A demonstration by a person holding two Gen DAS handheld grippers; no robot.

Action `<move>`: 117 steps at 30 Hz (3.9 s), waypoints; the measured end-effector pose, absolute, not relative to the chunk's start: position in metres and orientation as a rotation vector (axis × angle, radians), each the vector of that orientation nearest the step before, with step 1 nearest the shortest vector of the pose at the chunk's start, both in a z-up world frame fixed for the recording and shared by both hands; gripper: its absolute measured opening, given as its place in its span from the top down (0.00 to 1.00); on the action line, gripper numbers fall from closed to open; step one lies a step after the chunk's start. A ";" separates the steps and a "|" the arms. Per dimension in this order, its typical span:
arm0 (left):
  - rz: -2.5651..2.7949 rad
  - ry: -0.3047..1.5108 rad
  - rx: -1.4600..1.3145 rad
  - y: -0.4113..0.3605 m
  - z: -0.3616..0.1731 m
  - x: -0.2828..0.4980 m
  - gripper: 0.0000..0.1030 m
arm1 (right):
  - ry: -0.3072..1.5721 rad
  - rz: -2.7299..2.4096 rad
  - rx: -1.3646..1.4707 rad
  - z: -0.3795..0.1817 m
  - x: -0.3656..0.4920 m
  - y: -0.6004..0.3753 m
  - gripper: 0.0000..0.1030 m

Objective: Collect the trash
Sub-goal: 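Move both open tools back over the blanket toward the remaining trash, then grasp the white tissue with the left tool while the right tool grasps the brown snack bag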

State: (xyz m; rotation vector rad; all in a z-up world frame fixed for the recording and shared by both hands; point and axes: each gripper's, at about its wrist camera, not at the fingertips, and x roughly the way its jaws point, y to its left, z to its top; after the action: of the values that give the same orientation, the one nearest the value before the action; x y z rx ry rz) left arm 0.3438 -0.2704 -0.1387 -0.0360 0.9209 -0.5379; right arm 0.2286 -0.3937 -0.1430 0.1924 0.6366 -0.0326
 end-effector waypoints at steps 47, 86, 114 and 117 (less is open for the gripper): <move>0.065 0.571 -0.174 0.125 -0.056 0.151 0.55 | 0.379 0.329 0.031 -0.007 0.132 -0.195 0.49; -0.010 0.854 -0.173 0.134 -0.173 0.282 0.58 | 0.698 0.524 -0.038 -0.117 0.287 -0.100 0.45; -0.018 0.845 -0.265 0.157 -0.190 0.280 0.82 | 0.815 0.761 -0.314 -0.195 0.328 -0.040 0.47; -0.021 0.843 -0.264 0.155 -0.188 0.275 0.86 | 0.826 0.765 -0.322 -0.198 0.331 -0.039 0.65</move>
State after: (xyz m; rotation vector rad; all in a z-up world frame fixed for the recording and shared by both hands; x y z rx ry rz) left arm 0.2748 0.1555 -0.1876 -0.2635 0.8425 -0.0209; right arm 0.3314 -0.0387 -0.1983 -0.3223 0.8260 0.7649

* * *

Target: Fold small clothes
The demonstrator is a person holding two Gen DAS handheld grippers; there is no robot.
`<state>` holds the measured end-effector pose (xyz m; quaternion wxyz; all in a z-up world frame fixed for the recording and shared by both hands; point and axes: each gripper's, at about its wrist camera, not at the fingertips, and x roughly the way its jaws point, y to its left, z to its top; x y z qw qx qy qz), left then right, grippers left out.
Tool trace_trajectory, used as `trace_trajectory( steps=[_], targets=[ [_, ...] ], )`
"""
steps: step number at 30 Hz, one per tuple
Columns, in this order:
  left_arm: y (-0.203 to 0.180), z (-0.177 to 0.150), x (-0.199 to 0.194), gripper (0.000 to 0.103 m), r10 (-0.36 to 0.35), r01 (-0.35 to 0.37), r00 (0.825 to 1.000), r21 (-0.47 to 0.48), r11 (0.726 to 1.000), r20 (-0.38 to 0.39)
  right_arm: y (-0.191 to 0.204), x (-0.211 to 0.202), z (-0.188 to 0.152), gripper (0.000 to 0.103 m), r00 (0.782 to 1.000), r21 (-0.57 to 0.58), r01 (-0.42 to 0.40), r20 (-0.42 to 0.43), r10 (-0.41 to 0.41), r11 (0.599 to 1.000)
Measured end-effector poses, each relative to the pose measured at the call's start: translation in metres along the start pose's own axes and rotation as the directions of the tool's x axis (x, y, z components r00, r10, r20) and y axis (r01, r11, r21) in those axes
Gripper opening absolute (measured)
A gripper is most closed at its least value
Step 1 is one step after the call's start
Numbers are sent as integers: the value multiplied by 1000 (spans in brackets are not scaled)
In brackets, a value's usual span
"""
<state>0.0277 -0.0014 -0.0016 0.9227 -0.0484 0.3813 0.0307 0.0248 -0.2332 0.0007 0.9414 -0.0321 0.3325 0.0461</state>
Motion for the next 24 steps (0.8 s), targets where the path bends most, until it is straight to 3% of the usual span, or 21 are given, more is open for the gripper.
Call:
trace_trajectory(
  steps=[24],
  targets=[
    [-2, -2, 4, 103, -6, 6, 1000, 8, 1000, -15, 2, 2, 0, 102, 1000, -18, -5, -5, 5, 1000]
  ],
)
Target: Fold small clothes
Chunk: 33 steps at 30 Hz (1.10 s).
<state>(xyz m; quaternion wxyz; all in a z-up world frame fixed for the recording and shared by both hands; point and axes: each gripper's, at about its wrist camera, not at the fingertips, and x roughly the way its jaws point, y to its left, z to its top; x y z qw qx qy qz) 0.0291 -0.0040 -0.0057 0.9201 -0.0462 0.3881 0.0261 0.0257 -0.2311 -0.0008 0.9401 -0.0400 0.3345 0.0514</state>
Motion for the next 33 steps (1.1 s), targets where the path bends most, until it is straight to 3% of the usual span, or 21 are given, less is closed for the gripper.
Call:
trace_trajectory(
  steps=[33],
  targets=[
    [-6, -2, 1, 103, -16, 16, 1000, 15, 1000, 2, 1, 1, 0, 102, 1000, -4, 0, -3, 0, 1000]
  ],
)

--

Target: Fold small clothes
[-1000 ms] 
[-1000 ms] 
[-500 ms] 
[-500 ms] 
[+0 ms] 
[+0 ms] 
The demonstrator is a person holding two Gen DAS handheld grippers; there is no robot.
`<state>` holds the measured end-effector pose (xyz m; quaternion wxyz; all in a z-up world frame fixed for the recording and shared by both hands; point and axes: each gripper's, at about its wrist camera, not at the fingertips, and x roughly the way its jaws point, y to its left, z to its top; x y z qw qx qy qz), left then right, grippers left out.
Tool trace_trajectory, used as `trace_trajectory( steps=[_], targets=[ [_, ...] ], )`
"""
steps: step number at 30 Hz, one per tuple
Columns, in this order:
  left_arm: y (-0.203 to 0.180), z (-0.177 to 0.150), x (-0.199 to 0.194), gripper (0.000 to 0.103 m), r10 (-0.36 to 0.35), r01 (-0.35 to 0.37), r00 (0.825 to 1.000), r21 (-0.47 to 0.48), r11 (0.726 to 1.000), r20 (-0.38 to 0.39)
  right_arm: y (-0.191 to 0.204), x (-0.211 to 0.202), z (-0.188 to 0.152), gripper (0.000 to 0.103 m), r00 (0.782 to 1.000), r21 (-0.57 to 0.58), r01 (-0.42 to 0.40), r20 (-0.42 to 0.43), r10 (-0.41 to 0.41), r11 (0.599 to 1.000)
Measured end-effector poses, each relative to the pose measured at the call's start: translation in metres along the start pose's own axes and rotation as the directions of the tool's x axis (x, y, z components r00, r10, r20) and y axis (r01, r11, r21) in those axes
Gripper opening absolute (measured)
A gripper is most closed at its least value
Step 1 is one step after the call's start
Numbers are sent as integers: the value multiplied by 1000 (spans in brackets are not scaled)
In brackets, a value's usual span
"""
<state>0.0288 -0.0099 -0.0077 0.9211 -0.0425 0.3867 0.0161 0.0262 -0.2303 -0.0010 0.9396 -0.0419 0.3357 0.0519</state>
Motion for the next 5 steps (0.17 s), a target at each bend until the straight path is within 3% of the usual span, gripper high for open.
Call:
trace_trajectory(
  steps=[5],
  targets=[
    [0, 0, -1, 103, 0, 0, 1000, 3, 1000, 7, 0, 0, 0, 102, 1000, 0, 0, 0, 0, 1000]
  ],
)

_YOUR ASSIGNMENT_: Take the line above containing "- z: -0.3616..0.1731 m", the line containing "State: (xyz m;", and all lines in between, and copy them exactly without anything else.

_SOLUTION FOR THIS TASK_:
  - z: -0.3616..0.1731 m
  - x: -0.2828..0.4980 m
  - gripper: 0.0000..0.1030 m
arm1 (right):
  - ry: -0.3072..1.5721 rad
  - rz: -2.7299..2.4096 rad
  - rx: -1.3646..1.4707 rad
  - z: -0.3795..0.1817 m
  - x: -0.3656..0.4920 m
  - y: -0.6004..0.3753 m
  - gripper: 0.0000..0.1030 m

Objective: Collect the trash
Sub-goal: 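Move both open tools back over the blanket toward the remaining trash, then grasp the white tissue with the left tool while the right tool grasps the brown snack bag
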
State: (xyz m; rotation vector rad; all in a z-up world frame fixed for the recording and shared by both hands; point and axes: each gripper's, at about its wrist camera, not at the fingertips, and x roughly the way its jaws point, y to its left, z to its top; after the action: of the values that give the same orientation, the one nearest the value before the action; x y z rx ry rz) left arm 0.3438 -0.2704 -0.1387 -0.0360 0.9209 -0.5379; right arm 0.2286 -0.3937 -0.1430 0.1924 0.6366 -0.0326

What this exercise required has been given in full.